Issue (i): Whether, for acquisition under Chapter XX-A of the Income-tax Act, 1961, the fair market value had to be assessed with reference to the interest actually and effectively transferred, taking into account title risks and other depressing factors.
Analysis: The definition of fair market value in section 269A(d) requires the price the immovable property would ordinarily fetch in the open market on the date of transfer. That valuation must be made on the basis of the property actually and effectively transferred and not on a merely purported or larger title than what the transferor could convey. In determining the price a willing purchaser would pay, all relevant factors that appreciate or depress value must be considered, including the nature of title, pending disputes, occupation, condition of the property, tenancy restrictions, and the risk of litigation. An estimate that ignores such relevant considerations is arbitrary and vitiated in law.
Conclusion: The acquisition findings on fair market value were unsustainable and the appellants succeeded on this issue.
Issue (ii): Whether the notice procedure under section 269D was invalid for want of compliance with sub-section (2).
Analysis: The purpose of publication and service of notice is to apprise the persons concerned of the initiation of proceedings. Where substantially similar individual notices had already been served before the Gazette publication, the requirement was treated as directory in the facts of the case. The appellants had not raised any effective grievance before the competent authority or the Tribunal and were held to have waived the procedural objection. The cited authorities on mandatory notice requirements were distinguished on their facts.

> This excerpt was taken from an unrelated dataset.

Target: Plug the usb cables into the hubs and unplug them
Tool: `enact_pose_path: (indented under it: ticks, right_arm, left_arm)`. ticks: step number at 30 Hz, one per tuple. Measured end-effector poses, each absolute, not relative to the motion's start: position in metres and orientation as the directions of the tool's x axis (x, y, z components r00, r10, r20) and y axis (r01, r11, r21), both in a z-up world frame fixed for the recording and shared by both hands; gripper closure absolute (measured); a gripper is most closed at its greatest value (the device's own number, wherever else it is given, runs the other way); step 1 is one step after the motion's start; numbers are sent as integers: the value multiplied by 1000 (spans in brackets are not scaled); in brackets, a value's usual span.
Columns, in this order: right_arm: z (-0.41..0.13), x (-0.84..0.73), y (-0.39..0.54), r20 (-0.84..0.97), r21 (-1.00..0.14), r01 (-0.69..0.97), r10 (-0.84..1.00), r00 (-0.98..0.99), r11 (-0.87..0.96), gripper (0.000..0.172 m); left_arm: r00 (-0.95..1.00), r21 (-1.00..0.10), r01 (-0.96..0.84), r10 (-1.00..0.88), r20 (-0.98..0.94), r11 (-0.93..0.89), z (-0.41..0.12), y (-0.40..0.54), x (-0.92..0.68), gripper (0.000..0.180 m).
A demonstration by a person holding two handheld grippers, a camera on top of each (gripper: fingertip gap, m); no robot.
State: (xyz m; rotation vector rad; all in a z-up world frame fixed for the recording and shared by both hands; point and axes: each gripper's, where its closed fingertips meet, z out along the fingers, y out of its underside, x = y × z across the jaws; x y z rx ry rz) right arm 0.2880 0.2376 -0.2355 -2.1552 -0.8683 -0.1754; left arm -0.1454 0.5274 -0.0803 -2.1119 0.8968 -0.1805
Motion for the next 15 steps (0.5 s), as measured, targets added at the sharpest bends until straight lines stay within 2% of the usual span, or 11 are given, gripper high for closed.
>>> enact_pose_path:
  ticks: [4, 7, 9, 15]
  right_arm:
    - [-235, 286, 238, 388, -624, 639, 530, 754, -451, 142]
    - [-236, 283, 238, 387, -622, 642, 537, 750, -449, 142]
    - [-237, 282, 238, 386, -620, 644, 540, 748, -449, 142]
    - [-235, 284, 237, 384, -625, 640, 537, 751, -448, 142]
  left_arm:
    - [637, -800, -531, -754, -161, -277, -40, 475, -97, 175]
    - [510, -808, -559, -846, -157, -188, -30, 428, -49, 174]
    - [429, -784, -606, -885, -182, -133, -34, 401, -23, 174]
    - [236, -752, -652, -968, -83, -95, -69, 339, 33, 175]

Conclusion: The challenge to the notice procedure failed and was rejected against the appellants.
Final Conclusion: The appeals were allowed in substance on the valuation ground and the matter was sent back for fresh adjudication with liberty to adduce further relevant evidence.
Ratio Decidendi: For acquisition under Chapter XX-A, fair market value must be determined by the price a prudent purchaser would pay for the interest actually transferred, after taking into account all relevant title and market-affecting circumstances; a valuation that omits such factors is legally infirm.